= Maple Loo =

Malaysian dancer and choreographer

Maple Loo (born September 3, 1973 in Kuala Lumpur, Malaysia) is a Malaysian dancer, choreographer, actress, singer, model, fitness advocate and businesswoman. She has an MBA degree from Edith Cowan University, Australia.

She spent her early career as a dancer and choreographer for many Malaysian stars including Siti Nurhaliza, Anuar Zain, Amy Mastura, Sarimah Ibrahim, Too Phat, Erra Fazira, Fauziah Latiff, Ning Baizura, Syfinaz, Dayang and Adiba Noor. She has also danced in Malaysian award shows Muzik-Muzik, Anugerah Industri Muzik and Anugerah Juara Lagu.

==Career==
From 2003 to 2011, Maple was Creative and Marketing Director of Samadhi Retreats, a hospitality group with hotels and restaurants in Asia. She currently holds the position of Storyteller within the company.

Maple's professional dance career began when she joined Kit Kat Klub at 21, a dance and modeling company in Kuala Lumpur founded by Malaysian actress Tiara Jacquelina. She went on to work in numerous projects with renowned Malaysian choreographers including Pat Ibrahim, Batt Latiff and Linda Jasmine.

As an actress, Maple appeared in local TV series, Spanar Jaya as Rambo's love interest "Jessie" and Pi Mai Pi Mai Tang Tu as a guest star for a Hari Raya episode.

She has also appeared in TV commercials for Celcom Broadband, Sony Truvox and Panasonic. Her music video appearances include Too Phat's Jezebel and Sharizan's I'm No King. In the late 1990s, Maple, as part of female group VYBZ was signed by Pony Canyon (Fuji TV, Japan) as a recording artiste and had released a single debut in collaboration with Malaysian boy group KGB.

In 2007, Maple was invited by TV3 to be a judge on live weekly reality singing competition, Gang Starz, in search of the best vocal group in Malaysia.

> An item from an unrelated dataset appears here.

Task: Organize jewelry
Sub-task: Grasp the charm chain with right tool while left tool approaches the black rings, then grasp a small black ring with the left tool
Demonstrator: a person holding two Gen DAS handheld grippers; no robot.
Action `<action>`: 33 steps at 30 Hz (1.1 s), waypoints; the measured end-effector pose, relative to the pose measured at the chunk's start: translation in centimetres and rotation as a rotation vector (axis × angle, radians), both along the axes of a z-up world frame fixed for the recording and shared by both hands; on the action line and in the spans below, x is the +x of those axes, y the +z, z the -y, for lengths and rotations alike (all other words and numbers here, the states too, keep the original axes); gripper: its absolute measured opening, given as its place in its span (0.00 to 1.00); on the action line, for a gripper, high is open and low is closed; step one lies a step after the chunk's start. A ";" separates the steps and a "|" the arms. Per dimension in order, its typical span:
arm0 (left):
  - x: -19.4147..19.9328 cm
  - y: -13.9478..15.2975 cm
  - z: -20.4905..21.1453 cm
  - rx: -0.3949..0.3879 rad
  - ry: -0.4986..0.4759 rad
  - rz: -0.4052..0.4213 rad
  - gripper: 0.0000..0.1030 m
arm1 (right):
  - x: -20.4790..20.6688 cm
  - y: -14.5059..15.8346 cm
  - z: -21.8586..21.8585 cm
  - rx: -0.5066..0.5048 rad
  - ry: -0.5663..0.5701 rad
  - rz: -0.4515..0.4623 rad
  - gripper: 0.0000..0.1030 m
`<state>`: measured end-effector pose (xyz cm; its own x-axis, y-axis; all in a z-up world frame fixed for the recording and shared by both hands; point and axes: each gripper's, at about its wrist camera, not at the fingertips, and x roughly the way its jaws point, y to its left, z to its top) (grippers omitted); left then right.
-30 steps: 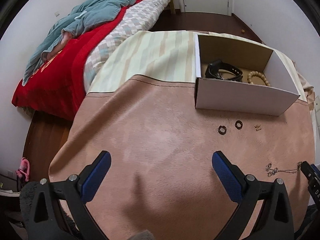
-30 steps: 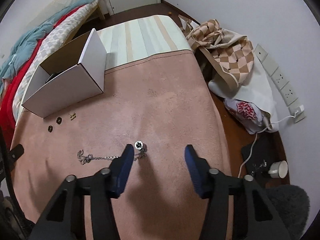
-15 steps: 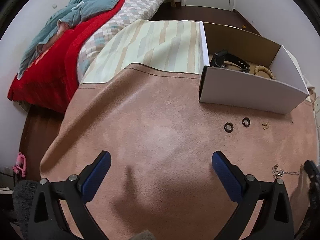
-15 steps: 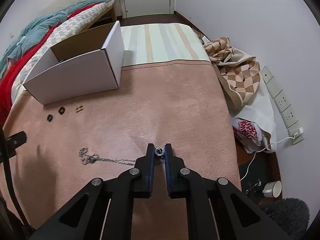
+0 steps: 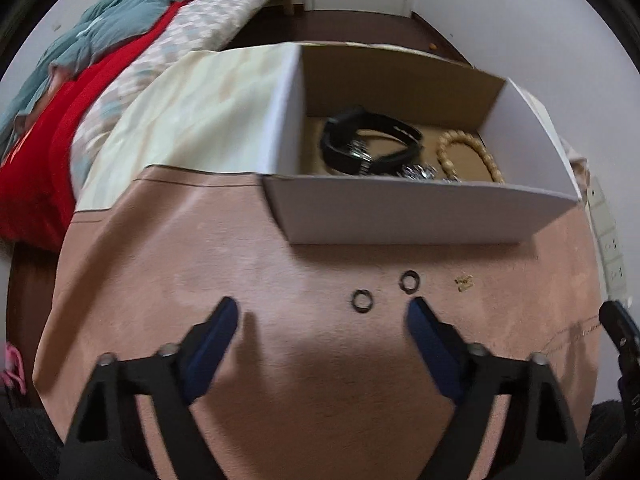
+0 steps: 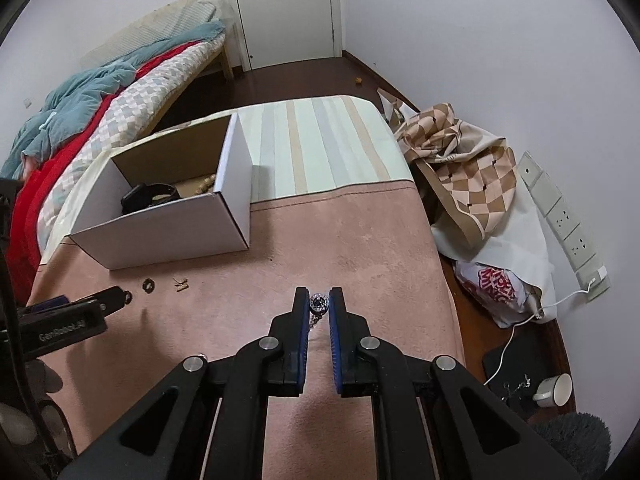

In 2010, Maple became a judge on 8TV's Showdown 2012 alongside Malaysian rapper and hip-hop artiste Joe Flizzow and deejay Hafiz Hatim. The weekly show ran for 3 seasons and won the Best/Most Popular Dance Show 2010 in Malaysia by Shout Awards and Anugerah Skrin. On the show, Maple gained a reputation as 'the stylish judge' who 'builds and not beats down' crews with her advice and criticism.

==Pole dancer==
In the same year that 8TV Showdown started, Maple introduced Bobbi's Pole Studio, an Australian pole dancing school that was awarded Pole Dance Studio of the Year 2009 and 2010 by the International Pole Dance Fitness Association, to Malaysia by opening a studio in Kuala Lumpur. She is Chief Instructor and owner of Bobbi's Pole Studio Malaysia. As a pole dancer, she has trained and performed in Australia and Singapore.

In 2014, Maple performed alongside Felix Cane, 2-time World Pole Dance Champion and Raha Star at the Adidas Originals Ultimate "This Is Me" 2014 Party in Shanghai, China, in conjunction with the brand's flagship store opening in Shanghai.

==Animal rights activist==
Maple is a keen animal rights activist

In 2007, she became a Tiger Ambassador for MYCAT to raise awareness on the conservation and protection of tigers in Malaysia. The Race Against Time (Tiger Day) campaign was held at Malaysia's National Zoo (Zoo Negara) on 16 December 2007 where she choreographed and performed with her group of dancers at the event.

She has also been a volunteer at the zoo since 2003 and in the same year created and managed a Public Relations Campaign to raise funds with the Akademi Fantasia Season 1 artistes.

She is a WWF Volunteer for the Sea Turtle Sanctuary in Ma Daerah, Malaysia since 2000.

Maple also worked as a volunteer with Traffic South East Asia (a subsidiary of WWF) on an investigation of the trade of Star Tortoises in Peninsula Malaysia as exotic pets.

==Awards==
In 2008, Maple was nominated by Malaysian Women's Weekly magazine for the Great Women of Our Time Award for Public Service.

Maple has also been nominated for the Top 40 Under 40 award by Prestige Magazine, Malaysia.

In 2012, Maple was awarded The NewMan Creative Pioneer Awards 2012 for Performing Arts, where she was labeled 'The Princess Of Pole'.

==Personal life==
Maple is married to restaurateur and hotelier, Federico Asaro, founder and owner of Samadhi.